Burned out by parenting? Here’s how to overcome it
Pressures from the pandemic have compounded parents’ stress levels. Recognizing when burnout hits and addressing it can do wonders for you and your family.
All parents get exhausted from time to time, but when parenting stress severely and repeatedly overwhelms a person’s resources to cope, burnout can occur. It’s an important subject to address now because the COVID-19 pandemic has added challenges on top of the regular juggling required by work and family life, which already can be taxing.
Almost 44% of parents report they have seen their lives change in major ways since the pandemic started, according to a national survey from Pew Research Center. New challenges might include disruptions in school and caregiving schedules, a need to help children with schooling at home, job and income loss, food insecurity and illness.
Under such trying circumstances, feeling overwhelmed is completely normal. But if that develops into burnout, the first step is recognizing it so you can do something about it.
Parental burnout differs from depression, anxiety and other mental health disorders, but it often coexists with these conditions. Symptoms can include feelings of exhaustion, loss of enjoyment in parenting and emotional detachment from one’s children. These feelings may result in negativity or anger toward the child.
When burned out, people may feel they are not the parent they once were or want to be.
Similar to job burnout, parental burnout can include a higher likelihood of substance abuse and sleep problems, increased conflict with a spouse or significant other, and suicidal ideation. And similar to parental depression, burnout adversely affects children, too. It has been shown to lead to mental health and behavioral problems in children, as well as neglect and violence.
If you are experiencing burnout, or if someone you love is, know there are tactics that have been shown to alleviate the problem. These include:
- Become aware of your level of burnout. If it interferes with your functioning and interacting with your children and/or partner, it is time to get help. Every parent needs some help from time to time. It is a strength to recognize when you do, not a weakness. Reach out to your health care provider, an employee assistance program or a mental health counselor. Counseling is usually targeted toward restoring a parent’s balance between stressors and resources.

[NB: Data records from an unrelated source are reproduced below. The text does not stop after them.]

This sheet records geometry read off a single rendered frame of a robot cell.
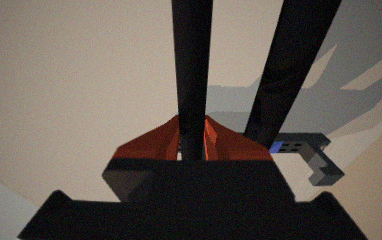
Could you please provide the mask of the dark grey wall rack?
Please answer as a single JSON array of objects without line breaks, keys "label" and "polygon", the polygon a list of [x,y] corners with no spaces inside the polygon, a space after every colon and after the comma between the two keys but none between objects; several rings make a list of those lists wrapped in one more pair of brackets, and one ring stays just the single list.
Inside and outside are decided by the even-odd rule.
[{"label": "dark grey wall rack", "polygon": [[314,172],[313,186],[332,186],[345,174],[323,152],[330,140],[322,133],[278,133],[269,153],[299,153]]}]

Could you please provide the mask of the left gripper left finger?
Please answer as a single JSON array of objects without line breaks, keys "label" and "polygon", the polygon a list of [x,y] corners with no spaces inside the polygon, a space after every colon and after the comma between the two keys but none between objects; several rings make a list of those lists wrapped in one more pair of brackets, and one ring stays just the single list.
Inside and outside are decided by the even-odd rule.
[{"label": "left gripper left finger", "polygon": [[154,160],[177,160],[179,135],[179,116],[176,115],[165,124],[119,146],[111,159],[153,158]]}]

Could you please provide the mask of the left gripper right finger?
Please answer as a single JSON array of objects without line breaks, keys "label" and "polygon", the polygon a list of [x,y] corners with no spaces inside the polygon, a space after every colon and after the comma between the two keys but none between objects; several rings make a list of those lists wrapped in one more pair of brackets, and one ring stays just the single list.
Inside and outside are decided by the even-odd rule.
[{"label": "left gripper right finger", "polygon": [[204,144],[206,160],[274,161],[265,146],[222,126],[208,115],[204,122]]}]

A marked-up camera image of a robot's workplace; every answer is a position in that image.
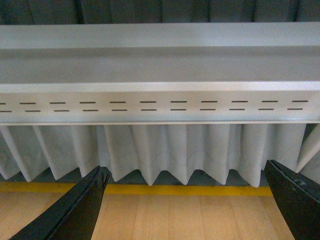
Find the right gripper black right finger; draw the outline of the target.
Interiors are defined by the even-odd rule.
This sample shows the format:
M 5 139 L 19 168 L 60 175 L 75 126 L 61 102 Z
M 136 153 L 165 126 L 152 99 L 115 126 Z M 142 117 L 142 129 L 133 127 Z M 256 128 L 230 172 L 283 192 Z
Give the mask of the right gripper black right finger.
M 320 238 L 320 185 L 275 160 L 268 160 L 265 177 L 275 202 L 296 240 Z

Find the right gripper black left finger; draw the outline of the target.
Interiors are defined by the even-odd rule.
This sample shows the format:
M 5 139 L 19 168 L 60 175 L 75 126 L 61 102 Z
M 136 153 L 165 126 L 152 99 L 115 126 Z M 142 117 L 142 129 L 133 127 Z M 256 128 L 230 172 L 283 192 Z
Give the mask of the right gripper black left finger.
M 109 177 L 106 167 L 95 167 L 11 239 L 90 240 Z

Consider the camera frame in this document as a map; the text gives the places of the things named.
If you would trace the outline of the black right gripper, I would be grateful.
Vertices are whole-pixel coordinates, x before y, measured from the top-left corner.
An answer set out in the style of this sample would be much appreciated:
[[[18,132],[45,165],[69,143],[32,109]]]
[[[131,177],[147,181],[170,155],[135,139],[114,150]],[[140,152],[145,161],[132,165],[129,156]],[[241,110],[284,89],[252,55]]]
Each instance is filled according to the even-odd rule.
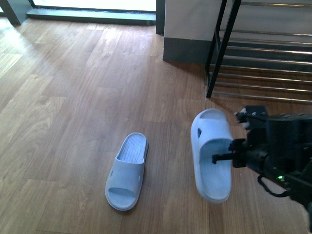
[[[270,116],[265,128],[252,129],[247,139],[235,139],[232,153],[212,155],[212,163],[232,160],[234,167],[249,167],[257,181],[275,197],[290,197],[304,207],[312,205],[312,116]]]

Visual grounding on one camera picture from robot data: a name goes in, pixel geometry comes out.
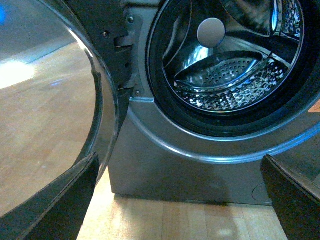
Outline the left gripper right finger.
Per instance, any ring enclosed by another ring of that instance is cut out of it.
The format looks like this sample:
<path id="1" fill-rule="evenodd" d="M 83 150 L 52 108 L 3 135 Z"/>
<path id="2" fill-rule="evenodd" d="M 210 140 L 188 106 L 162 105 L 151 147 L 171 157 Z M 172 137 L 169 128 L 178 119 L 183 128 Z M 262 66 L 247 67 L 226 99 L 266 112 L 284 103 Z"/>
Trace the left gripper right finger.
<path id="1" fill-rule="evenodd" d="M 320 186 L 271 155 L 263 157 L 260 171 L 287 239 L 318 240 Z"/>

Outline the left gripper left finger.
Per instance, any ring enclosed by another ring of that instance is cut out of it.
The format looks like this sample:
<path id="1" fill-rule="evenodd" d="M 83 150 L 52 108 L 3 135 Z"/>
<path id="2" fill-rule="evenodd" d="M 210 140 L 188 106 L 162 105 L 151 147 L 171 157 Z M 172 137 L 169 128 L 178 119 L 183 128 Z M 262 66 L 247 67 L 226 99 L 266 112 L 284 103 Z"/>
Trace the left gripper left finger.
<path id="1" fill-rule="evenodd" d="M 0 218 L 2 240 L 75 240 L 94 195 L 100 169 L 91 153 Z"/>

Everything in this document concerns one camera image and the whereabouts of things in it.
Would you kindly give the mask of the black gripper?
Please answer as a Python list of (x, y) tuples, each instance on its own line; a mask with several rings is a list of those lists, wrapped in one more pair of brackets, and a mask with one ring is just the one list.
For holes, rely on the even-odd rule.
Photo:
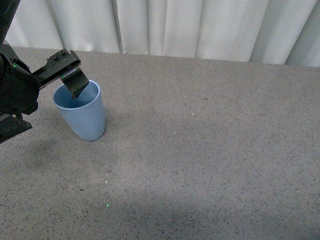
[(0, 141), (3, 143), (29, 129), (23, 119), (38, 109), (41, 89), (60, 79), (76, 99), (89, 84), (80, 68), (81, 60), (72, 50), (62, 49), (50, 56), (35, 72), (17, 56), (9, 44), (0, 48)]

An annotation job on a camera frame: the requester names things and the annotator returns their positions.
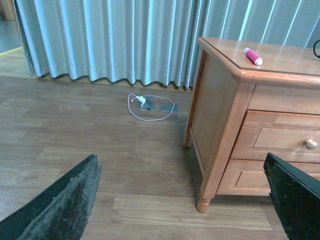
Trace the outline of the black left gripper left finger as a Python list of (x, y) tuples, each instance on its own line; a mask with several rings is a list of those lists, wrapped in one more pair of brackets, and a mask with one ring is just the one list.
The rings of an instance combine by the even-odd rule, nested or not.
[(79, 240), (96, 199), (102, 167), (91, 154), (0, 222), (2, 240)]

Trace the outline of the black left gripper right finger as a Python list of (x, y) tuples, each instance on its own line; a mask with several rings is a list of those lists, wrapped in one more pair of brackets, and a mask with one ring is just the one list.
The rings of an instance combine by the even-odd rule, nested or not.
[(263, 165), (270, 197), (290, 240), (320, 238), (320, 181), (269, 152)]

- Join a parent support group that provides an open environment and an opportunity to discuss parenting challenges and really be heard.
- Find a little time every day for self-care and engage in an activity that reduces stress or brings you joy.
- Enroll in programs to build resilience, such as cognitive-behavioral skills development, positive reframing, mindfulness, yoga and practicing gratitude.
- Engage in corporate wellness programs that address parental stress and offer educational programs on positive parenting practices.
- Stay hopeful. You will recover from parental burnout and begin to enjoy your role as a parent again.